10

I have a array of CSV values representing a digital output. It has been gathered using an analog oscilloscope so it is not a perfect digital signal. I'm trying to filter out the data to have a perfect digital signal for calculating the periods (which may vary). I would also like to define the maximum error i get from this filtration.

Something like this:

enter image description here

Idea

Apply a treshold od the data. Here is a pseudocode:

for data_point_raw in data_array:
    if data_point_raw < 0.8: data_point_perfect = LOW
    if data_point_raw > 2  : data_point_perfect = HIGH

else:
    #area between thresholds
    if previous_data_point_perfect == Low : data_point_perfect = LOW
    if previous_data_point_perfect == HIGH: data_point_perfect = HIGH

There are two problems bothering me.

  1. This seems like a common problem in digital signal processing, however i haven't found a predefined standard function for it. Is this an ok way to perform the filtering?
  2. How would I get the maximum error?
TheMeaningfulEngineer
  • 15,679
  • 27
  • 85
  • 143
  • Completely tangential, but an analog oscilloscope is much better on a bench than a digital scope. Digital scopes have a minimum granularity (both in input and display output) and have a tendency to gloss over outliers. – L0j1k Feb 27 '13 at 13:14
  • Have you considered [Matlab?](http://www.mathworks.com/products/matlab/) in combination with Python, See [This](https://sites.google.com/site/pythonforscientists/python-vs-matlab). and [This](http://matplotlib.org/) – Inbar Rose Feb 27 '13 at 13:15
  • @L0j1k Well, it's actually digital, we're just using the analog probes so we can do the conversion ourselves :) – TheMeaningfulEngineer Feb 27 '13 at 13:40
  • 1
    @InbarRose Sorry, matlab is out of the question. Don't know why you recommended the matplotlib link dough? The plot in the question has been generated by it, and edited a bit in Libre office Draw. – TheMeaningfulEngineer Feb 27 '13 at 13:42

4 Answers4

7

Here's a bit of code that might help.

from __future__ import division

import numpy as np


def find_transition_times(t, y, threshold):
    """
    Given the input signal `y` with samples at times `t`,
    find the times where `y` increases through the value `threshold`.

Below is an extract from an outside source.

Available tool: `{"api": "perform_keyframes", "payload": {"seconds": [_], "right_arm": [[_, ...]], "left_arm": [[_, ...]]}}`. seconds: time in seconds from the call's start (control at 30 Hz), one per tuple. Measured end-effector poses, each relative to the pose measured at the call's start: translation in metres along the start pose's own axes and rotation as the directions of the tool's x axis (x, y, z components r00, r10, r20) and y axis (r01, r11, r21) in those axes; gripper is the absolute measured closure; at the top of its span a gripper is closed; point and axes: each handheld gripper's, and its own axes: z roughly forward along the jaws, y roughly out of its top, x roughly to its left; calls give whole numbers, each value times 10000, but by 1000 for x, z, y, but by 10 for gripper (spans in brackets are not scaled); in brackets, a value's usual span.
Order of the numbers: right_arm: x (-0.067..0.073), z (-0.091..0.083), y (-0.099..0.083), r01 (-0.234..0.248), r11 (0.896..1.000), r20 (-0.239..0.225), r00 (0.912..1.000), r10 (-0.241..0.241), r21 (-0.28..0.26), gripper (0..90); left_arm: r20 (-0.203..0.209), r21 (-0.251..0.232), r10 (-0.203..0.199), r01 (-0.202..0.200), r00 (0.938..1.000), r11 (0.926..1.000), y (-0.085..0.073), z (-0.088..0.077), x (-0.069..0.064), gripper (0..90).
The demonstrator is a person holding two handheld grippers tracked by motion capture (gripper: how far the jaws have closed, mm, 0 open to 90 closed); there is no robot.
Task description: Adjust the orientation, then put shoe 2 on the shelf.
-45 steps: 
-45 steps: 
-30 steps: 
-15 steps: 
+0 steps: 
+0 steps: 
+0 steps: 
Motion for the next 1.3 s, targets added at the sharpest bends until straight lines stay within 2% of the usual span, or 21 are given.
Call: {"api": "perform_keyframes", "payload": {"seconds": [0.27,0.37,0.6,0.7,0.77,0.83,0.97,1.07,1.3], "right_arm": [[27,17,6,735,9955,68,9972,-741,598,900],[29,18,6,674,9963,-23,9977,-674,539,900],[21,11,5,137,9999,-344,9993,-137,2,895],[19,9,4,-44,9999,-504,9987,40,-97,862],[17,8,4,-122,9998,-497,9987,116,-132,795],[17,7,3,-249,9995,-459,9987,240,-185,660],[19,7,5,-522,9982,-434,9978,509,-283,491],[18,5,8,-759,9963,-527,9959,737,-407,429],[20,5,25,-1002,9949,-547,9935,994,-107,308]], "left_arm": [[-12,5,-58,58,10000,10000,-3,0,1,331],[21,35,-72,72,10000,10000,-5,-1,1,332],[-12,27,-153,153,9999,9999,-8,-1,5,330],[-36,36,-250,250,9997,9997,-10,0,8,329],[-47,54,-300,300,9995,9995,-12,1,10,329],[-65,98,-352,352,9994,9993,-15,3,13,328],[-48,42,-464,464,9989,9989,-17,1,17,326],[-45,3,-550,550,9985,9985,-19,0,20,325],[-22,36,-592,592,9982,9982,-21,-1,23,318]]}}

    `t` and `y` must be 1-D numpy arrays.

    Linear interpolation is used to estimate the time `t` between
    samples at which the transitions occur.
    """
    # Find where y crosses the threshold (increasing).
    lower = y < threshold
    higher = y >= threshold
    transition_indices = np.where(lower[:-1] & higher[1:])[0]

    # Linearly interpolate the time values where the transition occurs.
    t0 = t[transition_indices]
    t1 = t[transition_indices + 1]
    y0 = y[transition_indices]
    y1 = y[transition_indices + 1]
    slope = (y1 - y0) / (t1 - t0)
    transition_times = t0 + (threshold - y0) / slope

    return transition_times


def periods(t, y, threshold):
    """
    Given the input signal `y` with samples at times `t`,
    find the time periods between the times at which the
    signal `y` increases through the value `threshold`.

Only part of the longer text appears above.